Türkiye’de görünmez iktidar tartışmaları hiç bitmez. Her dönem, perde arkasından ülkeyi yönettiği iddia edilen bir “güç merkezi” çıkar karşımıza. Bugün bu tartışmanın odağında çoğu zaman TÜSİAD gibi büyük sermaye grupları bulunuyor.
Peki gerçekten bir “gölge iktidar” var mı, yoksa devletle sermaye arasındaki tarihî gerilimin doğal bir yansıması mı bu?
Sermaye, Devlet ve İktidar İlişkisi
1971’de kurulan TÜSİAD, Cumhuriyet’in ikinci yarısında sanayileşen burjuvazinin sesi olarak doğdu. Vehbi Koç, Sakıp Sabancı gibi isimlerle özdeşleşen bu yapılar, devletin ekonomik yönelimlerinde söz sahibi olmayı hedefledi.
Zamanla sadece sanayi değil, medya, eğitim, dış politika konularında da görüş bildirir hâle geldiler. İşte bu noktada “danışman” rolü ile “yöneten” rolü arasındaki çizgi bulanıklaştı.
28 Şubat Sendromu: Sivil Görünümlü Baskı
28 Şubat süreci, bu bulanıklığın en belirgin olduğu dönemdi. Medya, sermaye ve askerî bürokrasi; “laik düzeni koruma” kisvesi altında siyaseti dizayn etti. TÜSİAD da o dönemde hükümete karşı bildiriler yayınlayarak, bir “sivil baskı unsuru” olarak algılandı.
Bu süreç, toplum hafızasında “iş dünyası da darbe yapabilir” algısını kalıcı hâle getirdi.

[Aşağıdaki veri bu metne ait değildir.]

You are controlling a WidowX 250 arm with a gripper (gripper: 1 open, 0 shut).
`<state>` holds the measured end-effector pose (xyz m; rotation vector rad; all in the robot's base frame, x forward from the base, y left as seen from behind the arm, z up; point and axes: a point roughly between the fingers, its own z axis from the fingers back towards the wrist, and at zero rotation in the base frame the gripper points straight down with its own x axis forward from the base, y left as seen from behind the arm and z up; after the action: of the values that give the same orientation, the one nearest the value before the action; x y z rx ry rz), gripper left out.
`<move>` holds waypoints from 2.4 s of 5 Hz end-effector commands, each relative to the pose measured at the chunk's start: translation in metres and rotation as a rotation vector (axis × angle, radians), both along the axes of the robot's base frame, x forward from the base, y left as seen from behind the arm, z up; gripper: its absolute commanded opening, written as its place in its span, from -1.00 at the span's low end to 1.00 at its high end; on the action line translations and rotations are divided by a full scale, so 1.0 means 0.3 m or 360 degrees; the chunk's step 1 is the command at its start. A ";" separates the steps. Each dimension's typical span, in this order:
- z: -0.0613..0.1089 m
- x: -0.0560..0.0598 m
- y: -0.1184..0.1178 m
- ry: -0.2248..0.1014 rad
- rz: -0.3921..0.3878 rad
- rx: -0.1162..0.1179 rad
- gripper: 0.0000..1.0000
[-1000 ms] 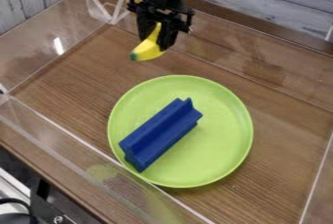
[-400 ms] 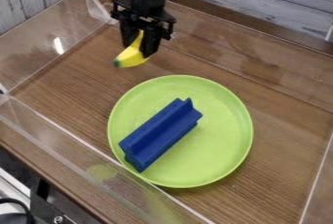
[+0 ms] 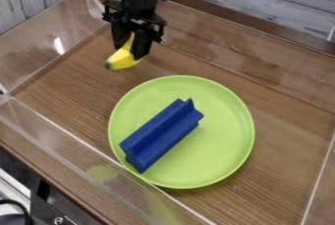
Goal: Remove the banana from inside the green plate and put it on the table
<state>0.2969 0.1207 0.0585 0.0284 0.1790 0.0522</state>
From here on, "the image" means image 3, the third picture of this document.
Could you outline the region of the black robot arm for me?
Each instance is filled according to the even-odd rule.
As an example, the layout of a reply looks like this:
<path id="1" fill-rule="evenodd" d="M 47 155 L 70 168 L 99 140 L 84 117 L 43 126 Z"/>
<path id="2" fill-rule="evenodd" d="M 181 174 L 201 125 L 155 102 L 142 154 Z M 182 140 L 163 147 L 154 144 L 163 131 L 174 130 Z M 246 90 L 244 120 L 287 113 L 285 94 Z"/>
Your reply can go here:
<path id="1" fill-rule="evenodd" d="M 161 43 L 166 21 L 155 14 L 157 0 L 104 0 L 102 19 L 111 24 L 114 47 L 120 49 L 130 38 L 130 54 L 139 61 L 151 42 Z"/>

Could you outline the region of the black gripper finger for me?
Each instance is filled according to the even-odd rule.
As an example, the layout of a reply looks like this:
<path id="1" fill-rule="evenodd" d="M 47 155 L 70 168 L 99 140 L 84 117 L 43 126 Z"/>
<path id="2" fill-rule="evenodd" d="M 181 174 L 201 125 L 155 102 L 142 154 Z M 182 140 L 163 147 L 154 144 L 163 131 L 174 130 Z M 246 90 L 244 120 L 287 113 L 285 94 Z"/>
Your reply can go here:
<path id="1" fill-rule="evenodd" d="M 129 27 L 123 22 L 111 23 L 111 35 L 115 49 L 120 49 L 131 35 L 131 31 L 129 30 Z"/>
<path id="2" fill-rule="evenodd" d="M 131 54 L 134 55 L 134 59 L 137 61 L 147 55 L 150 46 L 151 46 L 150 33 L 143 29 L 138 29 L 135 31 L 135 38 L 131 45 Z"/>

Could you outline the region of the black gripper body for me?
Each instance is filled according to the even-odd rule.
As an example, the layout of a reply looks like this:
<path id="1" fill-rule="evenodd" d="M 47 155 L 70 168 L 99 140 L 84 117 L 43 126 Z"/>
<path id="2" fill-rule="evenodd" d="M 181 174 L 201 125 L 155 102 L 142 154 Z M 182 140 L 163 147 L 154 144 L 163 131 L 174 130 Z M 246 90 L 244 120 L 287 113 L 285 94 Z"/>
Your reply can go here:
<path id="1" fill-rule="evenodd" d="M 155 13 L 134 15 L 129 13 L 119 1 L 106 0 L 103 2 L 104 12 L 102 13 L 102 19 L 108 22 L 124 23 L 131 32 L 138 29 L 143 29 L 150 33 L 151 40 L 161 43 L 163 36 L 163 27 L 166 21 Z"/>

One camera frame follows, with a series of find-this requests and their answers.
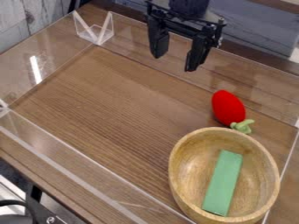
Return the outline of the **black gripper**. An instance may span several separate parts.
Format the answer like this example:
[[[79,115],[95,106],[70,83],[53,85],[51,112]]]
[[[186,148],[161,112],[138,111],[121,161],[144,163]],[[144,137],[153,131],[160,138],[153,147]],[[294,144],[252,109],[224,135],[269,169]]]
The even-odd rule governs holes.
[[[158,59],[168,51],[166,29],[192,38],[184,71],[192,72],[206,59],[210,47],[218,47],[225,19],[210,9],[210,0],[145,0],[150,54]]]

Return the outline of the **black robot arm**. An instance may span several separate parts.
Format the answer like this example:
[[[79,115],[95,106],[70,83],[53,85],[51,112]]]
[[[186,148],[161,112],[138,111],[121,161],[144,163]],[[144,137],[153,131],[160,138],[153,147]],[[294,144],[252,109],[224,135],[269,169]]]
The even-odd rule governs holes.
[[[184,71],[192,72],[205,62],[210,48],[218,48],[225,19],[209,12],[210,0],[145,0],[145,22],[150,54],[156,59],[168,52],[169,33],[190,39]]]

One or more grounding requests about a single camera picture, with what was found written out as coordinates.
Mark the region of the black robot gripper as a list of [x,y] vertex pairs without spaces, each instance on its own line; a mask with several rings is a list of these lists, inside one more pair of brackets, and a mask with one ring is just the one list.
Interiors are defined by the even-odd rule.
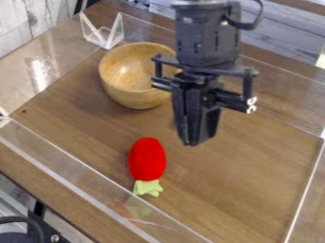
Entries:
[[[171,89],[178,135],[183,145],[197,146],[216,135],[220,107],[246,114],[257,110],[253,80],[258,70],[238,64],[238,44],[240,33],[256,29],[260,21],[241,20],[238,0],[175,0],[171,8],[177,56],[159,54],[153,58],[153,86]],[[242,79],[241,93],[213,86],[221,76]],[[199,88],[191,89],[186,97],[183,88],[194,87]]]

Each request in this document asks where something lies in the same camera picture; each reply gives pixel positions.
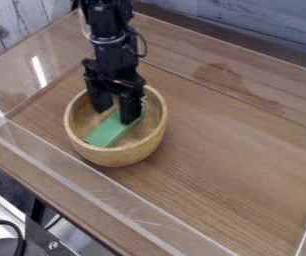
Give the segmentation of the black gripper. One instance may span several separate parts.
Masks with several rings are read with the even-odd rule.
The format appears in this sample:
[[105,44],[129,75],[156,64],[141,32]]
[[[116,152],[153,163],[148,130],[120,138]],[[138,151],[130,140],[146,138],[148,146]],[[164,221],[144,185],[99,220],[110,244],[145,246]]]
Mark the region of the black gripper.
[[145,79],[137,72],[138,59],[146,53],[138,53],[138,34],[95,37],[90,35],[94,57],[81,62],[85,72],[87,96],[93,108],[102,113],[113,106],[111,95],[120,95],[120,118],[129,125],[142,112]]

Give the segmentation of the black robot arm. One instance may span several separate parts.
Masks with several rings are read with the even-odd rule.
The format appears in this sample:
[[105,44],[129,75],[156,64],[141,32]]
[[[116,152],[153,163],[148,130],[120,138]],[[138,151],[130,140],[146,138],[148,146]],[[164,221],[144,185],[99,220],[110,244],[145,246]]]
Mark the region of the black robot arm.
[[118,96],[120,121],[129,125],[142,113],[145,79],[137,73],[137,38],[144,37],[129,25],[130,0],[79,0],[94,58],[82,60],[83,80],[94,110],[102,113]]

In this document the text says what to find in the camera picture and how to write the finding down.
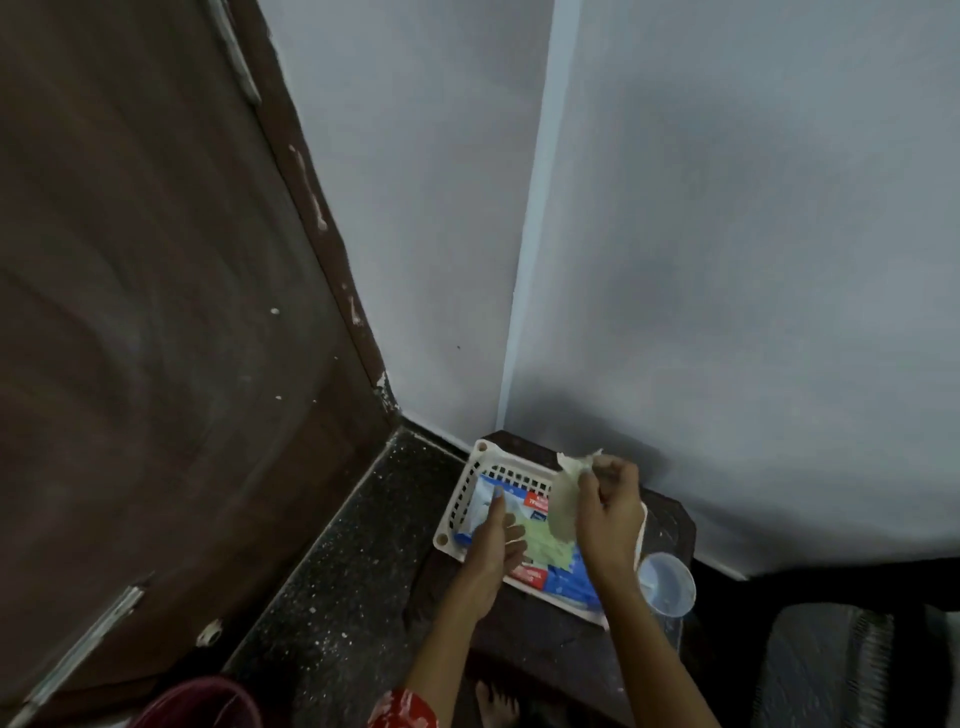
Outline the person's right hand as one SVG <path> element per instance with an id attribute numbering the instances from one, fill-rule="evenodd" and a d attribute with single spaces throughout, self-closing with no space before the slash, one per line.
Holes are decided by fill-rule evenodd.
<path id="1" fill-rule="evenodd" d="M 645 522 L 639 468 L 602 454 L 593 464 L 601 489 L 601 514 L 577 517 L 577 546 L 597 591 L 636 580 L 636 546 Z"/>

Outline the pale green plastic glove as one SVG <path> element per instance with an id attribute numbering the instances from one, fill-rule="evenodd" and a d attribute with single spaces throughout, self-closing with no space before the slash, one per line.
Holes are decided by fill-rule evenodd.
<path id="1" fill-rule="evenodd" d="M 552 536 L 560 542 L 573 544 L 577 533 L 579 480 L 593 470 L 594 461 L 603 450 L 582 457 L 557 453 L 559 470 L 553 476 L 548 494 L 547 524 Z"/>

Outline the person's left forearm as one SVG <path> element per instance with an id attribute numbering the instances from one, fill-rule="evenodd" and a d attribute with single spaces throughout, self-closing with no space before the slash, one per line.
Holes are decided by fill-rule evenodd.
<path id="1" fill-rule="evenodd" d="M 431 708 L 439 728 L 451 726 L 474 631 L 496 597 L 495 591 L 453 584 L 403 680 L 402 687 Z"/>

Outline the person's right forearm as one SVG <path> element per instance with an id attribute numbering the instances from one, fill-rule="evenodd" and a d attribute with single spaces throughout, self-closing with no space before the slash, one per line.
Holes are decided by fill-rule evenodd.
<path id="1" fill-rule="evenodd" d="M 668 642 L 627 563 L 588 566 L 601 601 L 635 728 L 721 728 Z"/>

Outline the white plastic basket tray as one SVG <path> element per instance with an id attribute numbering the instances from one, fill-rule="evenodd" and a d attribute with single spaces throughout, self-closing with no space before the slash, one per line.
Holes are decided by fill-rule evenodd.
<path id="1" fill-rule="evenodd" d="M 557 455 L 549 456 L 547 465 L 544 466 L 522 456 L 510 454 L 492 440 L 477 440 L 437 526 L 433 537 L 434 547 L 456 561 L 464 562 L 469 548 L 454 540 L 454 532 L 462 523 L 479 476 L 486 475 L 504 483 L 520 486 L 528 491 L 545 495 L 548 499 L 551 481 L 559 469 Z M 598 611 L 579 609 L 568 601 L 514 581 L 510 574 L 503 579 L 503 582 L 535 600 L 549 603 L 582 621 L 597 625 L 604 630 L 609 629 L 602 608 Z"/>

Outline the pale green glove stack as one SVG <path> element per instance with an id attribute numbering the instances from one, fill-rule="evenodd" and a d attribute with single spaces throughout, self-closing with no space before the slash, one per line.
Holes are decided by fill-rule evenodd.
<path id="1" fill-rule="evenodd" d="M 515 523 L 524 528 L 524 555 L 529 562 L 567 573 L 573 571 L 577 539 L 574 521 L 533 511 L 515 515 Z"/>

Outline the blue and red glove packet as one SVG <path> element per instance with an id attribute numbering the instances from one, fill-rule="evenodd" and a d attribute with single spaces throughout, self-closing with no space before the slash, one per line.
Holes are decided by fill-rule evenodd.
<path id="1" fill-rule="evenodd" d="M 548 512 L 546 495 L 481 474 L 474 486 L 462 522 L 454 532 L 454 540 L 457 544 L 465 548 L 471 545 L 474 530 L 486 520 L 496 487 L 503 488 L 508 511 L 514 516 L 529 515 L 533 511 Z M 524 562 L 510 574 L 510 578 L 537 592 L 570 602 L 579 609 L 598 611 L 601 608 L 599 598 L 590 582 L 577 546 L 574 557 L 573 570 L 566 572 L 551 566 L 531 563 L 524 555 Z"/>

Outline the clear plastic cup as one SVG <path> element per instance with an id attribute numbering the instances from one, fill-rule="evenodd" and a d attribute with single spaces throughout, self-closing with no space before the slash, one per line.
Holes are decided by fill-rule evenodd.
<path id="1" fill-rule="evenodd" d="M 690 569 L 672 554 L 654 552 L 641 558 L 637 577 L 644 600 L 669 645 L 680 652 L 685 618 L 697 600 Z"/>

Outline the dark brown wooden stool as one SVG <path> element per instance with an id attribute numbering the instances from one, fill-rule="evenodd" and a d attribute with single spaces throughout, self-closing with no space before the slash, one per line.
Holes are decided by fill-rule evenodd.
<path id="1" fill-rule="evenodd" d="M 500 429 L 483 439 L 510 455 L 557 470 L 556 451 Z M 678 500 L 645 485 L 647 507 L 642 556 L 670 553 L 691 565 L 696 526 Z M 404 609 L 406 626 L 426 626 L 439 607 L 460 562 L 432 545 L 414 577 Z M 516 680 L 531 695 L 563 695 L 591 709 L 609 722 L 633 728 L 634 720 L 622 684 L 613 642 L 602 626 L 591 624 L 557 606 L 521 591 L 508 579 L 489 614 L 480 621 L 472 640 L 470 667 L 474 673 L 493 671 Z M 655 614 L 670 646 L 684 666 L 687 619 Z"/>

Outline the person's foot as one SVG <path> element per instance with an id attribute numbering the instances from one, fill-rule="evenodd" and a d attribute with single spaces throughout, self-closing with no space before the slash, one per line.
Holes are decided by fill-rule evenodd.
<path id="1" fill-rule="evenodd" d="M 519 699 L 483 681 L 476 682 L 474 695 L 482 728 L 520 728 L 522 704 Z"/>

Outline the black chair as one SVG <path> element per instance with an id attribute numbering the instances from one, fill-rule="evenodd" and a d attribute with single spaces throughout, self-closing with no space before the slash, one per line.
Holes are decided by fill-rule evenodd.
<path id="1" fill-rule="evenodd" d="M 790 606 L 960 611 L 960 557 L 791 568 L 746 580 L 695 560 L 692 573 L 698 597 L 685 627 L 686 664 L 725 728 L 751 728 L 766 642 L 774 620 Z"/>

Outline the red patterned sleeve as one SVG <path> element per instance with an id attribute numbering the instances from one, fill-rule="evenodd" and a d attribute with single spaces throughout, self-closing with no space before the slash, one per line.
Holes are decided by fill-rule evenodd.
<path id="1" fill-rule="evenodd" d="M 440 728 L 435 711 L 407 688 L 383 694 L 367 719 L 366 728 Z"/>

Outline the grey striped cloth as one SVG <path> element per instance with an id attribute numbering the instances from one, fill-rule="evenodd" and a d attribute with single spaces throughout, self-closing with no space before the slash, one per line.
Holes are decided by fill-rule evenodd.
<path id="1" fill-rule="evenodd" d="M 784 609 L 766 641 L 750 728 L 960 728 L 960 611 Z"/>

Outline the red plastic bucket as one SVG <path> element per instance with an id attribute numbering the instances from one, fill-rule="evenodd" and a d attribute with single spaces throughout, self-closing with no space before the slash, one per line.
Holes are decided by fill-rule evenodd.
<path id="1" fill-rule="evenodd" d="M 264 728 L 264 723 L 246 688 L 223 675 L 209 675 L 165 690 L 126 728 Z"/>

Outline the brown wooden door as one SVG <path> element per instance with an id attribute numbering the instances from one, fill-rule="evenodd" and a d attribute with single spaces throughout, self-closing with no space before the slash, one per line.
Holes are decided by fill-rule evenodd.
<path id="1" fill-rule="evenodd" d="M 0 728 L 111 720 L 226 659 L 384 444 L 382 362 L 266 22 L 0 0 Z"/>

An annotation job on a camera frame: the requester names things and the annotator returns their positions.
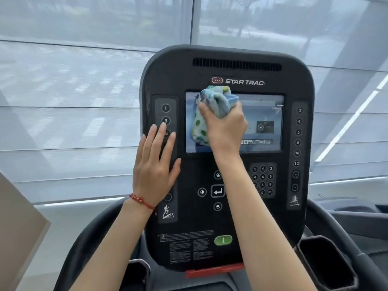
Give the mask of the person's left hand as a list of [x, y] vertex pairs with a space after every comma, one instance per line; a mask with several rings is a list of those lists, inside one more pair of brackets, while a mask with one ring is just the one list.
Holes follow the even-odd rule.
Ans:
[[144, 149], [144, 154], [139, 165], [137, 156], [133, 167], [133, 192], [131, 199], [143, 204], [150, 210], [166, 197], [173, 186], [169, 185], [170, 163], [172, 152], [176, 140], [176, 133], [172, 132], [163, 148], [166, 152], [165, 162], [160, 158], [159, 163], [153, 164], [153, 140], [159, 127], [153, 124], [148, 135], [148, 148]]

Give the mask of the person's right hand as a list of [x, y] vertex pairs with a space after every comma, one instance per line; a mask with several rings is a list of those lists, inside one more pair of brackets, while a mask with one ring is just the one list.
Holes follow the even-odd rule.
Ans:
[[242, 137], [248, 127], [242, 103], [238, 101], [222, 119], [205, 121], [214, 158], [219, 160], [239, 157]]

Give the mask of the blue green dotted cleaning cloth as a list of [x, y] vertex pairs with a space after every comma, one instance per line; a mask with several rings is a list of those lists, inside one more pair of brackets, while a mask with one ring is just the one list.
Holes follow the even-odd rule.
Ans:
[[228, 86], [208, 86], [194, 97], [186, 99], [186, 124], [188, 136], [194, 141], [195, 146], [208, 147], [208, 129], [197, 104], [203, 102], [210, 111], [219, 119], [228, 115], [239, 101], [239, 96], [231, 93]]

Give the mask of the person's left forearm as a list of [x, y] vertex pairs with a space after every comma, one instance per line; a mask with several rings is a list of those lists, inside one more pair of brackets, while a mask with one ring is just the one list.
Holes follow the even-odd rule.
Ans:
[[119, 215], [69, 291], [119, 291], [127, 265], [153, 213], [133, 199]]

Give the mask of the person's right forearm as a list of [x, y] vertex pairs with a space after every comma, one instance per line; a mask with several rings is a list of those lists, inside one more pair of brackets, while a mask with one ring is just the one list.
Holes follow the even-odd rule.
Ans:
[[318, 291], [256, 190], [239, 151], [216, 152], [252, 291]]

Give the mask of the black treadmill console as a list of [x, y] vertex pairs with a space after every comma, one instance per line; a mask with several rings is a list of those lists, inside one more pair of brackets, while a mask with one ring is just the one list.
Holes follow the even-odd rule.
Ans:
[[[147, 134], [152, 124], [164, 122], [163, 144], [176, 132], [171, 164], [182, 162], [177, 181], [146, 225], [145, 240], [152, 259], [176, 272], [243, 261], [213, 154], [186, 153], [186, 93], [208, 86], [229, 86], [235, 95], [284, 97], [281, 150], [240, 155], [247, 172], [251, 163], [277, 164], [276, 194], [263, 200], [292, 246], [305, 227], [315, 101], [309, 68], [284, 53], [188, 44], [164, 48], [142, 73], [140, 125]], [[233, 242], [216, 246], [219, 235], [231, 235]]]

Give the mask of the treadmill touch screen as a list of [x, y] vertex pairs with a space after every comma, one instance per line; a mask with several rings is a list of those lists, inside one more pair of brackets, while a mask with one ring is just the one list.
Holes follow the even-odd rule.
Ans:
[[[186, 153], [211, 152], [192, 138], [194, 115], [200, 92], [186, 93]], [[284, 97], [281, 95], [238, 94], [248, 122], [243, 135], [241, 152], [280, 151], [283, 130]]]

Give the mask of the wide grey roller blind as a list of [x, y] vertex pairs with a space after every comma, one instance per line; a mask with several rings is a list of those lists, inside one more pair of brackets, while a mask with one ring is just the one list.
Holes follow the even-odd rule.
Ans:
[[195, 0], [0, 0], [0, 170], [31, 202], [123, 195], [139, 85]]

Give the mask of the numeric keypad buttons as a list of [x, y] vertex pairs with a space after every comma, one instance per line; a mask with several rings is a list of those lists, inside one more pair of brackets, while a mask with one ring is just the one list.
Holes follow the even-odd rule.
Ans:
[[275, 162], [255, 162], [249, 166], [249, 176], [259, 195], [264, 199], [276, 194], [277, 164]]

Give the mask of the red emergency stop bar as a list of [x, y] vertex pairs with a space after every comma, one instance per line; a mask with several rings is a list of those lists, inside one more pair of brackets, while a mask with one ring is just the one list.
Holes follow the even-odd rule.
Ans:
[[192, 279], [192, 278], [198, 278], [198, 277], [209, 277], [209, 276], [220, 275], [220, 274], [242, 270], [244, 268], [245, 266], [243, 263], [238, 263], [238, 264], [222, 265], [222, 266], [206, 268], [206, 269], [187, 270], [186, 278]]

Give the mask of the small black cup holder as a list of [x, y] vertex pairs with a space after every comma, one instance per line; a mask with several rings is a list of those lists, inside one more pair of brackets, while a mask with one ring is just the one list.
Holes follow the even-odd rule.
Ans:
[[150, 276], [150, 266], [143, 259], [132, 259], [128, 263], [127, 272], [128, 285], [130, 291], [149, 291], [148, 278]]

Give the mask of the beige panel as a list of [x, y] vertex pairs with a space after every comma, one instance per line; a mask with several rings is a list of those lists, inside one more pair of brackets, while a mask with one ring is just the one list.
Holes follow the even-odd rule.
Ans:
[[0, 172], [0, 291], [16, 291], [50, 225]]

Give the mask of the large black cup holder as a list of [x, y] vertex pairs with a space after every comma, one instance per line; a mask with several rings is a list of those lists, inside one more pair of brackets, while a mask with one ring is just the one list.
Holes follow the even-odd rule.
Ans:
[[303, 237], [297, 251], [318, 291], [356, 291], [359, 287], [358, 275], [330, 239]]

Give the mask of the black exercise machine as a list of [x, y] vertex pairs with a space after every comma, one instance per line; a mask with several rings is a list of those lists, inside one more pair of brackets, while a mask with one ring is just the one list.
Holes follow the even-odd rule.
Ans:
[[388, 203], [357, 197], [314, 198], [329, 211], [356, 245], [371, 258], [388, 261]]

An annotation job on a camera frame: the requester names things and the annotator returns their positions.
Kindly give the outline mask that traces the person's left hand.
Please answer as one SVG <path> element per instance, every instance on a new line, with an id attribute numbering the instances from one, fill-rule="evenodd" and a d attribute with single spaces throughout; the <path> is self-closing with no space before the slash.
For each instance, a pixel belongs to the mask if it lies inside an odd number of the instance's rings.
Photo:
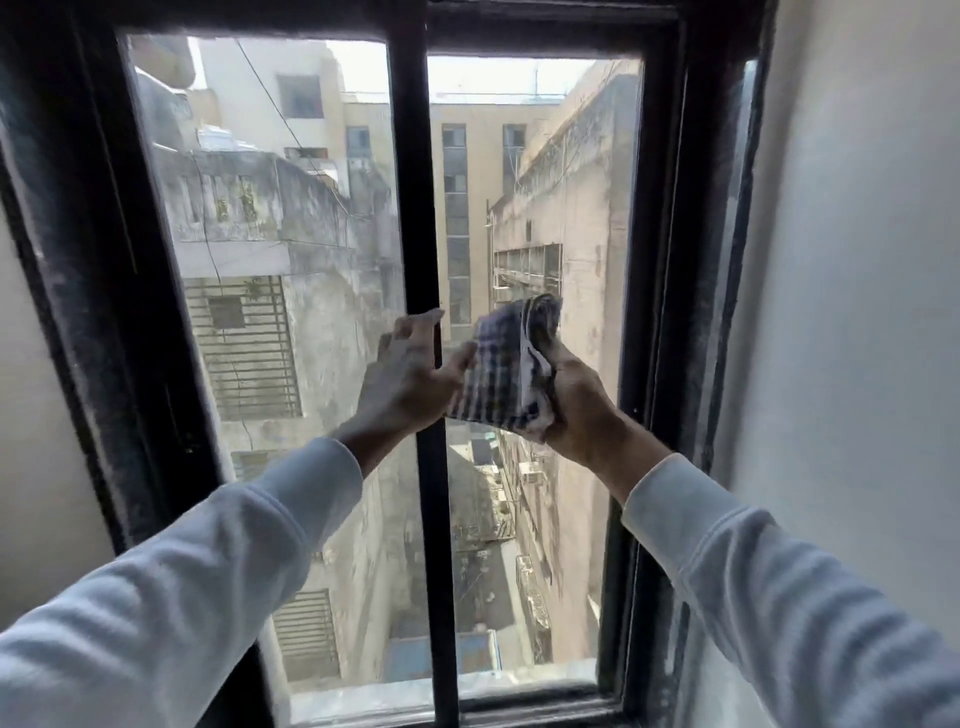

15 Temmuz Sonrası Yeni Dönem
15 Temmuz 2016 darbe girişiminden sonra devlet, güvenlik reflekslerini yeniden tanımladı. TÜSİAD ise bu kez farklı bir pozisyon aldı: Darbeye karşı demokrasi vurgusu yaptı. Ancak halkın gözündeki “güçlü ama denetlenmeyen yapı” algısı değişmedi. Çünkü mesele artık sadece darbeyle değil, ekonomik operasyonlarla da ilişkilendiriliyordu.
Fiyat, Stok, Kur, Algı: Yeni Silahlar mı?
Bugün birçok vatandaş “ekonomiyi kim manipüle ediyor?” sorusunu soruyor.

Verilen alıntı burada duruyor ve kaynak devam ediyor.